Granada: The untold tales of the 1001 Nights! Past Review

By (International Studies, Indiana University of Pennsylvania) for

CEA: Granada, Spain

What did you gain/learn from your experience abroad? Was it worthwhile?
The entire experience was so much more than I could have ever expected or asked for. I've always been culturally sensitive, but it wasn't until this experience that I realized how important mutual respect is among cultures and that even culture itself is a dubious term because there is so much exchange among different countries and sub-cultures being dominated by sometimes inhuman means. From this experience, I've grown particularly fond of the Gitanos, so much so that I would love to live among and study them. Career wise, I am set that I want to be someone of meaning and have a hand in a student culture exchange program or an NGO that specializes in immigration/human-rights issues.

Personal Information

If you took classes at multiple universities, list those universities here: Universidad de Granada
How much international exposure did you have prior to this program? 0-2 weeks

Review Your Program

* Overall educational experience

Academic rigor, intensity, resources, etc.

The educational system in Spain, I would say is much more relaxed than an American University, but that does not make it any less efficient. The grading system was actually a very strict 1-10 scale system and a vast majority of that came from two exams. With that said, the work load was very light up until said exams. As for the methods of teaching, it really depended on the professor, just like in an American institution the professors really do make or break the class.

* Host Country Program Administration

On-site administration of your program

Our Granada program directors were very productive and when it came to going on tours they were professional and made sure that they were attentive to the students. Though, sometimes if there was a tour going on that someone was not able to attend, if that person wanted to contact the office on the day of of the tour, it could prove difficult. When it came to being information savvy, they were very knowledgeable and expressed that through stories about the history of the country.

* Housing:

How satisfied were you with your living arrangements?

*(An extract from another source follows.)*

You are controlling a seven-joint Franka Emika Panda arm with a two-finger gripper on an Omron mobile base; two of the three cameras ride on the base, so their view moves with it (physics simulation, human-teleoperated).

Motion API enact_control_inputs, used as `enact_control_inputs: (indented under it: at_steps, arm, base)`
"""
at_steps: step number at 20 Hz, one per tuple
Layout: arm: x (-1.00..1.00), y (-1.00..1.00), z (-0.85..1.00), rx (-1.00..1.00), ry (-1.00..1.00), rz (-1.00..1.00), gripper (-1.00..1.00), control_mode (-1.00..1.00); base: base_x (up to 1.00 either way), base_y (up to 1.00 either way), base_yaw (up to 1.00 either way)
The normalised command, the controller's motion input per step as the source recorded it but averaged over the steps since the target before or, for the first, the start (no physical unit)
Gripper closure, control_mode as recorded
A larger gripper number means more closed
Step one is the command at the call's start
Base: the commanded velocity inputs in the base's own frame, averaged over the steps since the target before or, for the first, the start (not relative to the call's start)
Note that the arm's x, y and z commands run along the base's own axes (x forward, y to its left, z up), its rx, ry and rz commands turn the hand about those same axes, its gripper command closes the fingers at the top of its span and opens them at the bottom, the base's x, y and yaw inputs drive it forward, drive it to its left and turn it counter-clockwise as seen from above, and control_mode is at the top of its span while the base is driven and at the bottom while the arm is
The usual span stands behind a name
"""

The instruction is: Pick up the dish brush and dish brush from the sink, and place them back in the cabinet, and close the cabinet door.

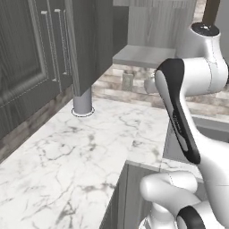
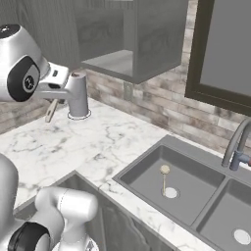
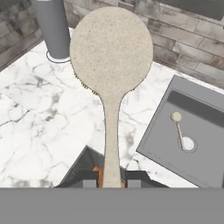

My dorm was situated about one city block from the center of the city, so finding a place to buy amenities was not an issue and it was a relatively safe location, even at night. The only thing that I had to constantly buy was soap because there was not any in the community bathroom, but other than that, everything seemed to be provided for us by the faculty in charge of watching over us. These people were almost like a host family, in that they cooked for us, cleaned our rooms daily, and did our laundry once a week. In return the only thing that was asked of us was to respect them and our neighbors... As for the aesthetics of the city, I would need an entirely different section to describe just how overwhelming to the senses they were.

* Food:

Being a vegetarian, I had to be careful because in some countries, fish is not considered a meat. But other than that, the food was very good and the cooks were very accommodating to anybody with a dietary restriction.

* Social & Cultural Integration:

How integrated did you feel with the local culture?

My most memorable experiences were both planed and not planed by my program, being in Granada, I had the amazing privilege to be about a twenty minute walk from an ancient Muslim palace called the Alhambra. As well as an exposure to the sort of sub-cultures existing in Spain, such as the Gitanos and the remaining Muslims within the city. One cannot help but be almost mystified by a sense of wonder when interacting with the people, but it is also wise to tread carefully and avoid the topic of politics when talking to the people who have been pushed aside by the dominant culture.

* Health Care:

How well were health issues addressed during the program?

* Safety:

Even though I had health care available, I did not experience any need for it. But I do know of a few people who have needed to go the hospital. As for myself, I do not feel qualified to answer this question. That's not to say that I didn't experience any illness or bumps and bruises... just watch your knees when walking the streets of Granada because the sidewalk boundaries really hurt when you walk into them.

If you could do it all over again would you choose the same program? Yes


* Money: How easily were you able to live on a student's budget?

(1 = not very easy/$200+ on food & personal expenses/week, 2.5 = $100/week, 5 = very easily/minimal cost)


* Did your program have a foreign language component? Yes
How would you rate your language skills at the beginning of the program? None
What was the highest level language course you had completed prior to departure? none
Language acquisition improvement?

In the city that I stayed in, most of the people did not use English, so it was a challange because I have not had any significant Spanish experience previously. I, however, recieved a lot of help from my friends, and my professors with my language skills.

If applicable, to what degree did your living situation aid your language acquisition?

Other Program Information

* Where did you live?

Select all that apply

  • Dorm
* Who did you live with?

Select all that apply

  • International Students
* Who did you take classes with?

Select all that apply

  • Americans

A Look Back

* What did you like most about the program?
  • Everything
* What do you know now that you wish you knew before going on this program? Any type of student will benefit from this program, but anyone with a need of inspiration and meaning through the past will find Granada truly beneficial.